Upper Body Recovery
After focusing on lower-body recovery in the previous session, this routine shifts attention to the upper body.
These stretches are designed to help golfers recover after a round, workout, or even a long day sitting at a desk.
The goal is simple: reduce soreness, improve mobility, and help your body feel fresh and ready for the next day.
A Different Approach to Recovery
These are recovery-focused stretches, not workouts. You’re not trying to push hard or force range of motion.
In fact, these stretches should feel lighter than a typical yoga session — around 45–50% effort.

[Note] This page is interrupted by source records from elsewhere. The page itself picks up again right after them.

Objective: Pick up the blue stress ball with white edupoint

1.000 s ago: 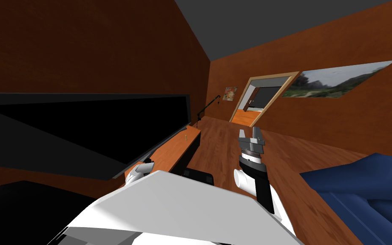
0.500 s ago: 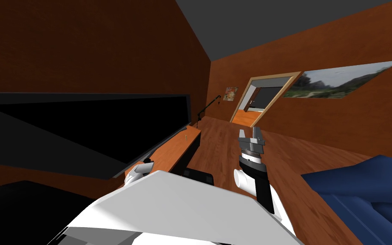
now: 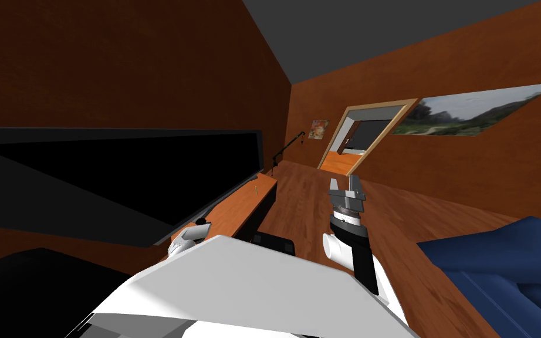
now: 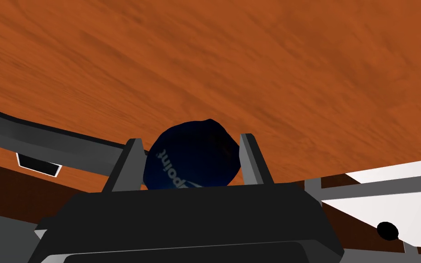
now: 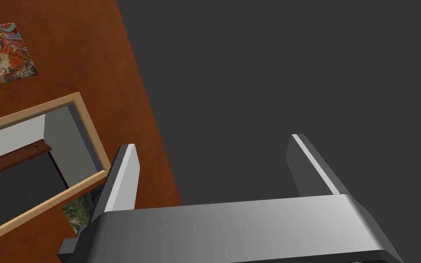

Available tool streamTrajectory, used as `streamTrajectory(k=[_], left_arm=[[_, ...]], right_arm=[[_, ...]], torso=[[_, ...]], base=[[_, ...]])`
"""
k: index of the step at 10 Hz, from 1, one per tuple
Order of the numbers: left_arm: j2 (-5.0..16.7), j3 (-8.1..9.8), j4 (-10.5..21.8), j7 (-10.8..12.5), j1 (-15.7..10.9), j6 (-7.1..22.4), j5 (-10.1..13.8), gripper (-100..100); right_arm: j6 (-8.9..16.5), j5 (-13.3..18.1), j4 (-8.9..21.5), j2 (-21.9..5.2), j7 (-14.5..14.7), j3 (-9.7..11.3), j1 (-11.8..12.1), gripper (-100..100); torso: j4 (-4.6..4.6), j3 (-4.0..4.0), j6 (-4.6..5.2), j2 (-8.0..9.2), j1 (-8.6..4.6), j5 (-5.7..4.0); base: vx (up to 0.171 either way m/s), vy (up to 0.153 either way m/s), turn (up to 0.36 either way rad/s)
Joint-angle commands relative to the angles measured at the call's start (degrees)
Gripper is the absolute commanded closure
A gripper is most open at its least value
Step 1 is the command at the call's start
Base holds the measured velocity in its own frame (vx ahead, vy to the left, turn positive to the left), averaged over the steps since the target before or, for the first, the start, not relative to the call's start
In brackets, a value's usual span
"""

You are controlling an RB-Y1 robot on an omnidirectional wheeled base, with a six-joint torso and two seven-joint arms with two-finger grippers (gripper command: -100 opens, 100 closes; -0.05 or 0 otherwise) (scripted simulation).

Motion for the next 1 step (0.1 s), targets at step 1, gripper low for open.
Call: streamTrajectory(k=[1], left_arm=[[0.00, 0.00, 0.00, 0.00, 0.00, 0.00, 0.00, 0]], right_arm=[[0.00, 0.00, 0.00, 0.00, 0.00, 0.00, 0.00, 0]], torso=[[0.00, 0.00, 0.00, 0.00, 0.00, 0.00]], base=[[0.000, 0.000, 0.000]])
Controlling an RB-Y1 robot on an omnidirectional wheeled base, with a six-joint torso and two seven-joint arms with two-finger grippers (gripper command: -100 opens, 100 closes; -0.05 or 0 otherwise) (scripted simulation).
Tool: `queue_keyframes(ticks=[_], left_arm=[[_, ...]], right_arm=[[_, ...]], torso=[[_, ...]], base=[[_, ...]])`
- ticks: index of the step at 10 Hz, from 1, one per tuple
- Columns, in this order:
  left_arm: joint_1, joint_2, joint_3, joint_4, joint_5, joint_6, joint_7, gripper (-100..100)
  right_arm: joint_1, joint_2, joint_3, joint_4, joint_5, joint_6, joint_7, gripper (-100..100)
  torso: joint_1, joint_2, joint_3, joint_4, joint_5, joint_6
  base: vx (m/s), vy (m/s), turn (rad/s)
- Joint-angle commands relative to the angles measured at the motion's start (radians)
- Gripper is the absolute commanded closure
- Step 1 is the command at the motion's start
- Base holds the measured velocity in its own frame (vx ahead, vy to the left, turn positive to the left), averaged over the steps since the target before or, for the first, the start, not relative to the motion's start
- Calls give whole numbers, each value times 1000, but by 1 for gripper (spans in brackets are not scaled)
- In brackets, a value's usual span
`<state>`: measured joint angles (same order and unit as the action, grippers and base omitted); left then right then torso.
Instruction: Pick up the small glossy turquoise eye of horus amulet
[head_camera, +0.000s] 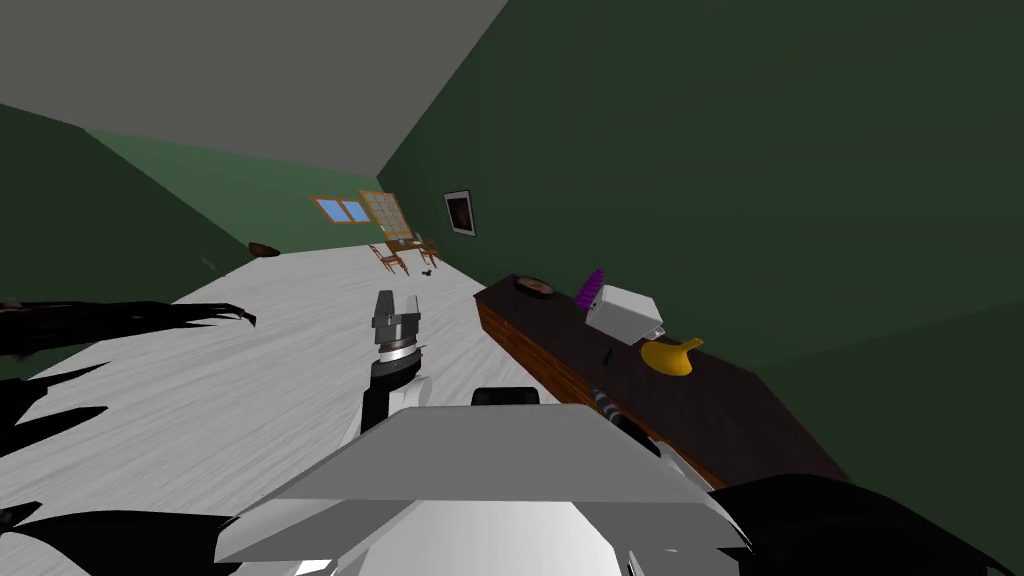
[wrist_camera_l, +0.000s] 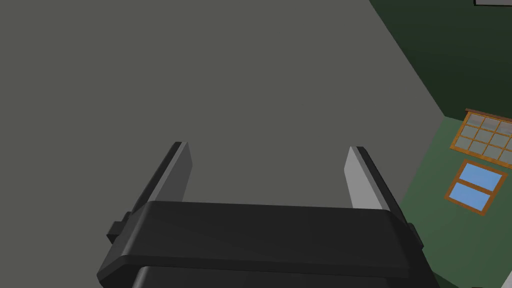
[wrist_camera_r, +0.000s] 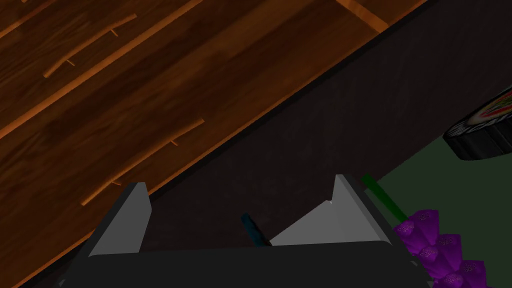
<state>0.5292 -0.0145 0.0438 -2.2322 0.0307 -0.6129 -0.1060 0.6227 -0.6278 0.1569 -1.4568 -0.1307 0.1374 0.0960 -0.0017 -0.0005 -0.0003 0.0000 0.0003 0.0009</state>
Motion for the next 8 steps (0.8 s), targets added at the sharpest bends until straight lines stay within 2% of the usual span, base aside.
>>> queue_keyframes(ticks=[1,3,4,8], left_arm=[[0,0,0,0,0,0,0,0],[0,0,0,0,0,0,0,0],[0,0,0,0,0,0,0,0],[0,0,0,0,0,0,0,0]], right_arm=[[2,-38,2,21,-3,31,-7,-100],[-11,-84,7,73,1,77,-12,-100],[-11,-84,7,73,1,77,-12,-100],[-36,-169,14,161,12,154,-21,-100]], torso=[[0,0,0,0,0,0],[-1,-1,0,0,0,-1],[-3,-1,-1,0,0,-1],[-2,-1,-1,0,-1,0]], base=[[50,-15,198],[71,-38,275],[48,-43,91],[59,-47,228]])
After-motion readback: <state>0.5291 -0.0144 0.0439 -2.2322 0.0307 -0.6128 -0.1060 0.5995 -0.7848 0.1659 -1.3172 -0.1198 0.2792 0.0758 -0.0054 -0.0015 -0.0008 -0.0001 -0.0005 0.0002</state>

The goal is to relax into each position and allow the body to gradually release tension.
Stretch 1: Wrist and Forearm Release
Start by placing your hands on the ground with your fingers turned back toward you. Gently lean into the stretch without forcing it.
To deepen the stretch slightly:
- Bend the elbows slightly.
- Lean back gently.
- Keep the palms grounded.
You can also flip the hands over to lightly stretch the backs of the wrists. Keep the movement controlled and gentle.
Stretch 2: Child’s Pose for Shoulder Recovery
Child’s Pose is excellent for releasing tension through the shoulders and upper back.
- Bring your big toes together.
- Take the knees wide.
- Walk your hands forward.
- Rest your forehead on the ground.
As you settle into the position, focus on allowing the chest to sink toward the floor and the shoulders to relax.
For a slightly deeper stretch, elevate the hands using books or small props while still staying relaxed.
Stretch 3: Thread the Needle
This stretch helps release tension through the shoulders, upper back, and spine — especially after repeated golf swing rotation.
- Start in a tabletop position.
- Reach one arm toward the ceiling.
- Thread that arm underneath the opposite arm.
- Bring your shoulder and ear toward the floor.
Keep the movement smooth and relaxed. You should feel the stretch settle around the shoulder blade and upper spine.
Repeat on both sides.
Stretch 4: Seated Shoulder Opener
This final stretch helps open the front of the shoulders and chest.
Sit comfortably and place your hands behind you. Slowly walk the hands backward until you feel a gentle stretch.
- Keep the chest lifted.
- Avoid slumping forward.
- Stay relaxed and breathe steadily.
You don’t need extreme depth — just find a comfortable position and allow the stretch to work naturally.
Upper Body Recovery Feels Different
Compared to lower-body recovery work, upper-body stretches can feel slightly less passive and sometimes harder to fully relax into.
You may not hold them as long, but they are still highly effective for recovery and mobility.
The key is always the same:
- Find a comfortable position.
- Relax into the stretch.
- Use your breath.
- Allow the body to recover naturally.
Final Thoughts
Upper-body recovery is essential for staying loose, reducing soreness, and maintaining performance throughout the golf season.
These simple stretches can help you recover faster, move better, and feel more prepared for your next round.
Take your time, stay relaxed, and let your body do the work.